Give the data again exactly, without images.
*** Begin section ***
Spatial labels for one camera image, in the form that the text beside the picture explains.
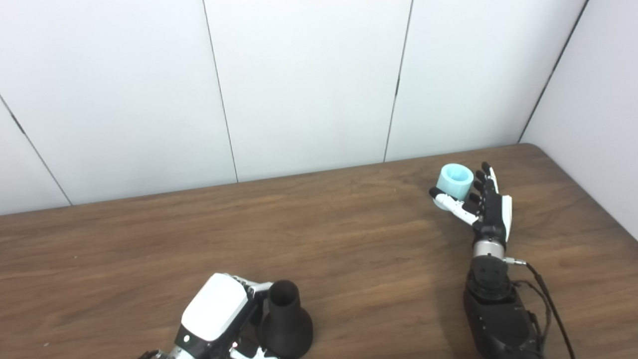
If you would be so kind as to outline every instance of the wooden table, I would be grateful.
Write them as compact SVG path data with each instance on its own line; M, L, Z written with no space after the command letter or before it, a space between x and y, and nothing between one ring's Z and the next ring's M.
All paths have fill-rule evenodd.
M530 145L0 217L0 356L170 350L193 295L227 272L299 286L307 359L478 358L461 304L472 232L427 190L442 165L483 160L514 198L508 254L544 276L577 357L638 358L638 243ZM567 357L555 323L546 353Z

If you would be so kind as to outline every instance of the black vase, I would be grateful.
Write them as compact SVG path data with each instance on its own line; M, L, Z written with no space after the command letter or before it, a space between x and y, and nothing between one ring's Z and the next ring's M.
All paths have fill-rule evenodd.
M282 359L299 359L313 343L313 321L301 307L299 290L289 280L268 292L269 313L257 330L262 345Z

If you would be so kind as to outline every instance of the cable connector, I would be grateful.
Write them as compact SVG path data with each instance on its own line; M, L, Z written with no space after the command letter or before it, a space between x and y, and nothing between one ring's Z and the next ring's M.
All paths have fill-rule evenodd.
M505 257L503 258L503 262L510 264L510 265L515 265L515 266L526 266L527 262L523 261L522 259L516 259L516 258L512 258L512 257Z

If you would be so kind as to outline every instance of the light blue cup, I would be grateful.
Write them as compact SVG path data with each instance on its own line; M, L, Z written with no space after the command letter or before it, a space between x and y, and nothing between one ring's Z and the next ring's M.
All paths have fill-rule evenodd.
M459 164L447 164L441 168L436 187L459 201L465 201L472 182L474 182L474 173L469 168ZM434 201L434 203L442 210L447 211L438 202Z

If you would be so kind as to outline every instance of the white wall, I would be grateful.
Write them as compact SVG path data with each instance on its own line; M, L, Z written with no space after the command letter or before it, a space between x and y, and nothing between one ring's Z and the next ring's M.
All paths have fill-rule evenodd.
M583 0L415 0L387 160L516 143Z
M0 215L68 205L27 137L0 101Z
M236 181L201 1L3 0L0 94L73 204Z
M525 131L638 238L638 2L591 0Z
M73 204L483 148L582 2L3 0L0 94Z
M240 181L383 161L409 0L205 0Z
*** End section ***
(RESPONSE TO THIS TASK)
Spatial labels for one camera image, in the form that the text beside the picture explains.
If you would be so kind as to outline every instance of the wooden table, I would be grateful.
Write them as compact SVG path data with each instance on its own line; M, L, Z written with no space after the command letter or before it, a space between x and y, and nothing between one ring's Z and the next ring's M.
All paths have fill-rule evenodd.
M530 145L0 217L0 356L170 350L193 295L227 272L299 286L307 359L478 358L461 304L472 232L427 190L442 165L483 160L514 198L508 254L544 276L577 357L638 358L638 243ZM567 357L555 323L546 353Z

If you would be so kind as to outline every instance of the black vase, I would be grateful.
Write them as compact SVG path data with each instance on its own line; M, L, Z written with no space after the command letter or before it, a space between x and y, and nothing between one ring's Z and the next ring's M.
All paths have fill-rule evenodd.
M282 359L299 359L313 343L313 321L301 307L299 290L289 280L268 292L269 313L257 330L262 345Z

If you would be so kind as to outline every instance of the cable connector, I would be grateful.
Write them as compact SVG path data with each instance on its own line; M, L, Z written with no space after the command letter or before it, a space between x and y, and nothing between one ring's Z and the next ring's M.
All paths have fill-rule evenodd.
M505 257L503 258L503 262L510 264L510 265L515 265L515 266L526 266L527 262L523 261L522 259L516 259L516 258L512 258L512 257Z

If you would be so kind as to outline every instance of the light blue cup, I would be grateful.
Write them as compact SVG path data with each instance on its own line; M, L, Z written with no space after the command letter or before it, a space between x and y, and nothing between one ring's Z and the next ring's M.
All paths have fill-rule evenodd.
M459 164L447 164L441 168L436 187L459 201L465 201L472 182L474 182L474 173L469 168ZM434 201L434 203L442 210L447 211L438 202Z

If you would be so kind as to outline every instance of the white wall, I would be grateful.
Write them as compact SVG path data with each instance on its own line; M, L, Z written with no space after the command letter or before it, a space between x and y, and nothing between one ring's Z and the next ring's M.
All paths have fill-rule evenodd.
M583 0L415 0L387 160L516 143Z
M0 215L68 205L27 137L0 101Z
M236 181L201 1L3 0L0 94L73 204Z
M525 131L638 238L638 2L591 0Z
M73 204L483 148L582 2L3 0L0 94Z
M240 181L383 161L409 0L205 0Z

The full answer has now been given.